#### [TASK GOAL]
Output only the lines below from the one containing "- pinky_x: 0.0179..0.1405" to the one containing "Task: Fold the", exactly as written, both ends kept.

#### [DATASET EXCERPT]
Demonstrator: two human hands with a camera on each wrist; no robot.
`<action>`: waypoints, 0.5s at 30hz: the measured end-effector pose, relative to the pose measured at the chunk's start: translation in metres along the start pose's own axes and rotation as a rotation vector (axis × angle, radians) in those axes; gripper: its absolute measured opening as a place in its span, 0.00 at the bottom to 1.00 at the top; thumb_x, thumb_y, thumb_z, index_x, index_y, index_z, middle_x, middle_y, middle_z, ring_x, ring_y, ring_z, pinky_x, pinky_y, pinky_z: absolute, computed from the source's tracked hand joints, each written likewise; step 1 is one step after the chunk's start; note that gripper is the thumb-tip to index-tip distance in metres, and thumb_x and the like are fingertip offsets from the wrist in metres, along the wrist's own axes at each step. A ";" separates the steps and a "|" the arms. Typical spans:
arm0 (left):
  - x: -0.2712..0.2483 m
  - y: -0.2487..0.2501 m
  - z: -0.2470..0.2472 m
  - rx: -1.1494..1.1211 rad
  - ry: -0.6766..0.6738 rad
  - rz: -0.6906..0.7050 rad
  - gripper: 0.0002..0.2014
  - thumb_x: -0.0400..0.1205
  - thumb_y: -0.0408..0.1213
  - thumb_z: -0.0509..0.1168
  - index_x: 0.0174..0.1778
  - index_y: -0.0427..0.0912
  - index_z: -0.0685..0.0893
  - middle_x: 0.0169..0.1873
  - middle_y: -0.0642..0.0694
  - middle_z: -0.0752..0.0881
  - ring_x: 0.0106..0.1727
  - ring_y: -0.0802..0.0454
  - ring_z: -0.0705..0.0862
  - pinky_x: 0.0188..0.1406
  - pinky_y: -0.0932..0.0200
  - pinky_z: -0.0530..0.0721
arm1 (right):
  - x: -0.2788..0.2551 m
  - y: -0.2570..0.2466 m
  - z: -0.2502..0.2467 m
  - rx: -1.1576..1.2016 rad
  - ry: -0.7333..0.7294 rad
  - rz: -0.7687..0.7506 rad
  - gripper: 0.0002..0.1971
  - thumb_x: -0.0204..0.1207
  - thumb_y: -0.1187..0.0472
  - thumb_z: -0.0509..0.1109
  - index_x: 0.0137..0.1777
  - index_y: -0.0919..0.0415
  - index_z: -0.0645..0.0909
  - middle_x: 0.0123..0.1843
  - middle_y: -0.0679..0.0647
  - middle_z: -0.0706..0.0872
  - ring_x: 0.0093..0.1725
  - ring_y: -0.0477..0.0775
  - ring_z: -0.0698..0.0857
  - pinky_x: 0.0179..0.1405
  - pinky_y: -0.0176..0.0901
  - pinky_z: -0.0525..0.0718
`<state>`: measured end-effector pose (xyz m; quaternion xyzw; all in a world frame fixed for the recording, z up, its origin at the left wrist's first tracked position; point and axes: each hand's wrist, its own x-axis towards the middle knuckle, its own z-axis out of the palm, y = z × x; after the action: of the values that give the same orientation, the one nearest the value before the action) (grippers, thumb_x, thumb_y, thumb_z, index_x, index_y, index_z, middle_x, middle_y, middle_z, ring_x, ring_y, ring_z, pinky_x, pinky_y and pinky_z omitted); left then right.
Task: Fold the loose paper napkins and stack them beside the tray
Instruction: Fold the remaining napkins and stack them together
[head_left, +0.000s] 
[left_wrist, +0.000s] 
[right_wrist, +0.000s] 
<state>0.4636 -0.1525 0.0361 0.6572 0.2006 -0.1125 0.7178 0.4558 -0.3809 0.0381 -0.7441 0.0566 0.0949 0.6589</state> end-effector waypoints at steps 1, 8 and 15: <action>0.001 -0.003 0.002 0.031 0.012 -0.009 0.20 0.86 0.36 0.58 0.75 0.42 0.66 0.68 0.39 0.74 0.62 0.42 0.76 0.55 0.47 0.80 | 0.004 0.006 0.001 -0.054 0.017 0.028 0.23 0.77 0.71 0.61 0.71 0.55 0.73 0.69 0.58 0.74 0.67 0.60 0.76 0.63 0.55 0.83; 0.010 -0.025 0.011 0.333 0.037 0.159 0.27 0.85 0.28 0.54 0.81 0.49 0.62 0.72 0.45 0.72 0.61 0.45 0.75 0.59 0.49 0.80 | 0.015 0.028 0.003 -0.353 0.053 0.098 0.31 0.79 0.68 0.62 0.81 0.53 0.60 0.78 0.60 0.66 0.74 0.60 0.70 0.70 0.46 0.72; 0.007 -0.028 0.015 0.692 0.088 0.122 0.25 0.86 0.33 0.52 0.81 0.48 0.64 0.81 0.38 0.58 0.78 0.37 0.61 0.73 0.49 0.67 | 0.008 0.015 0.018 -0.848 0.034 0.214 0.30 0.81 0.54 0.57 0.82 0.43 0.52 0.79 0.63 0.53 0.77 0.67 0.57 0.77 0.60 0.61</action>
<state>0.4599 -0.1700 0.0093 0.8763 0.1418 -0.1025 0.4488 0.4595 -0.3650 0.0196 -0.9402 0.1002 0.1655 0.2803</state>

#### [RESPONSE AREA]
  - pinky_x: 0.0179..0.1405
  - pinky_y: -0.0176..0.0901
  - pinky_z: -0.0525..0.0718
`<state>`: measured end-effector pose (xyz m; quaternion xyzw; all in a world frame fixed for the recording, z up, its origin at the left wrist's first tracked position; point and axes: each hand's wrist, its own x-axis towards the middle knuckle, its own z-axis out of the palm, y = z × x; after the action: of the values that give the same orientation, the one nearest the value before the action) (grippers, thumb_x, thumb_y, thumb_z, index_x, index_y, index_z, middle_x, middle_y, middle_z, ring_x, ring_y, ring_z, pinky_x, pinky_y and pinky_z omitted); left then right.
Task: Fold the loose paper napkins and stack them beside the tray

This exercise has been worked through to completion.